• **Task requirements**
Your answer must be an exact transcription of the lines from the line with "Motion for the" through the final line of the data.
[Given material — start]
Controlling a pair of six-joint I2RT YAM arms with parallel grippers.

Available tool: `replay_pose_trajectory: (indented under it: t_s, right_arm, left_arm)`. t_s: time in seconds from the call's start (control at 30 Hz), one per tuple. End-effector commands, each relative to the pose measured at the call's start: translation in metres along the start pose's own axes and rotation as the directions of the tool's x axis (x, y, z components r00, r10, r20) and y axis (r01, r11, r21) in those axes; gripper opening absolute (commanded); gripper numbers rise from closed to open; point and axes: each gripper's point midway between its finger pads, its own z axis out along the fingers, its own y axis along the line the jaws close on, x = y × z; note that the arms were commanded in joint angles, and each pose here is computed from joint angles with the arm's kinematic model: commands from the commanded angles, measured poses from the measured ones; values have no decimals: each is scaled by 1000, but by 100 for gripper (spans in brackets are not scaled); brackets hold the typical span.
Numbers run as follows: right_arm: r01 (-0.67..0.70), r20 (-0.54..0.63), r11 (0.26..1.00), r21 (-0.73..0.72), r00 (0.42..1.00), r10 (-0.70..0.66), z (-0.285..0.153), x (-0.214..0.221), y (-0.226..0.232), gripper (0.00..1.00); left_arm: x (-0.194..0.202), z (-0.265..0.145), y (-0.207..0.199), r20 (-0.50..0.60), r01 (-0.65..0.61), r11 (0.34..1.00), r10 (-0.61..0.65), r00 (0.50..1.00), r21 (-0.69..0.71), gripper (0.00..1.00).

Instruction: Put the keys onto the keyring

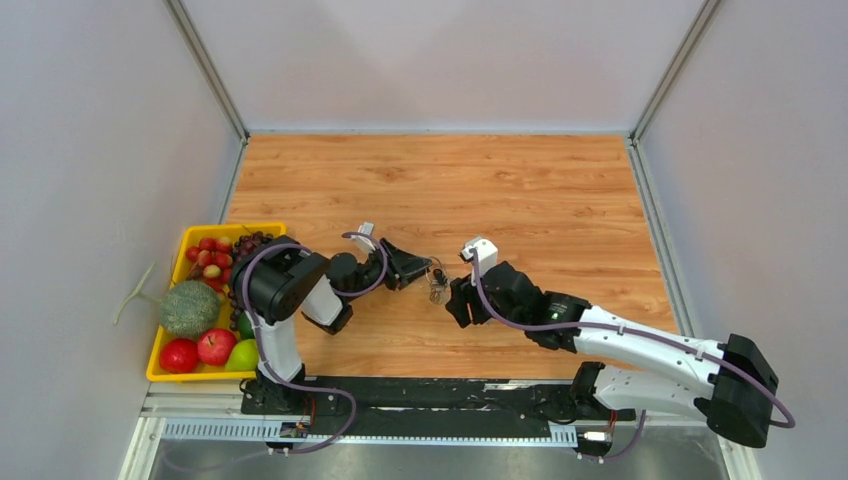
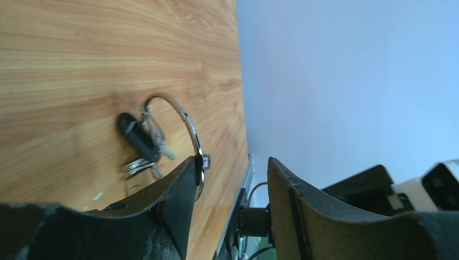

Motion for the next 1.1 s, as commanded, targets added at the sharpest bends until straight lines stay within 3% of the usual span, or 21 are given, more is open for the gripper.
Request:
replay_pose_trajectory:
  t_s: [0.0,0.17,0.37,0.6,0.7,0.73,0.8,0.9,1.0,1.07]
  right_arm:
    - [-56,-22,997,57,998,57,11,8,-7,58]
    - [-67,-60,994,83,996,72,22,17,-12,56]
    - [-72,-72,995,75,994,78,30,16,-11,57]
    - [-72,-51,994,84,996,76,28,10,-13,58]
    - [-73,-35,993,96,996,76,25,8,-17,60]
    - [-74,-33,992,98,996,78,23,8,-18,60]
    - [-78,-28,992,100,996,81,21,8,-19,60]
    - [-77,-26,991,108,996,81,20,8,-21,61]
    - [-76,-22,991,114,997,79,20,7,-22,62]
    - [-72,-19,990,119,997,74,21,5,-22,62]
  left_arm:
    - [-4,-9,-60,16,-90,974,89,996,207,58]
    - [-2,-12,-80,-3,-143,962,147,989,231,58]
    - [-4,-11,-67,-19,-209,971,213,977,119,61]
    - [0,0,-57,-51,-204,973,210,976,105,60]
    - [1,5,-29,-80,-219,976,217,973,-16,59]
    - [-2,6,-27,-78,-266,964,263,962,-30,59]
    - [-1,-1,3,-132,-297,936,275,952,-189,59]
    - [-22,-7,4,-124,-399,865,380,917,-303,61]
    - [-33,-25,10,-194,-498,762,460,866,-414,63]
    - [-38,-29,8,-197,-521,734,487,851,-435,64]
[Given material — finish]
• **Response to this task**
Motion for the next 1.1 s, as commanded, targets added at the sharpest bends until straight lines stay within 3% of the usual span, or 21 are given, more is open for the gripper.
Request:
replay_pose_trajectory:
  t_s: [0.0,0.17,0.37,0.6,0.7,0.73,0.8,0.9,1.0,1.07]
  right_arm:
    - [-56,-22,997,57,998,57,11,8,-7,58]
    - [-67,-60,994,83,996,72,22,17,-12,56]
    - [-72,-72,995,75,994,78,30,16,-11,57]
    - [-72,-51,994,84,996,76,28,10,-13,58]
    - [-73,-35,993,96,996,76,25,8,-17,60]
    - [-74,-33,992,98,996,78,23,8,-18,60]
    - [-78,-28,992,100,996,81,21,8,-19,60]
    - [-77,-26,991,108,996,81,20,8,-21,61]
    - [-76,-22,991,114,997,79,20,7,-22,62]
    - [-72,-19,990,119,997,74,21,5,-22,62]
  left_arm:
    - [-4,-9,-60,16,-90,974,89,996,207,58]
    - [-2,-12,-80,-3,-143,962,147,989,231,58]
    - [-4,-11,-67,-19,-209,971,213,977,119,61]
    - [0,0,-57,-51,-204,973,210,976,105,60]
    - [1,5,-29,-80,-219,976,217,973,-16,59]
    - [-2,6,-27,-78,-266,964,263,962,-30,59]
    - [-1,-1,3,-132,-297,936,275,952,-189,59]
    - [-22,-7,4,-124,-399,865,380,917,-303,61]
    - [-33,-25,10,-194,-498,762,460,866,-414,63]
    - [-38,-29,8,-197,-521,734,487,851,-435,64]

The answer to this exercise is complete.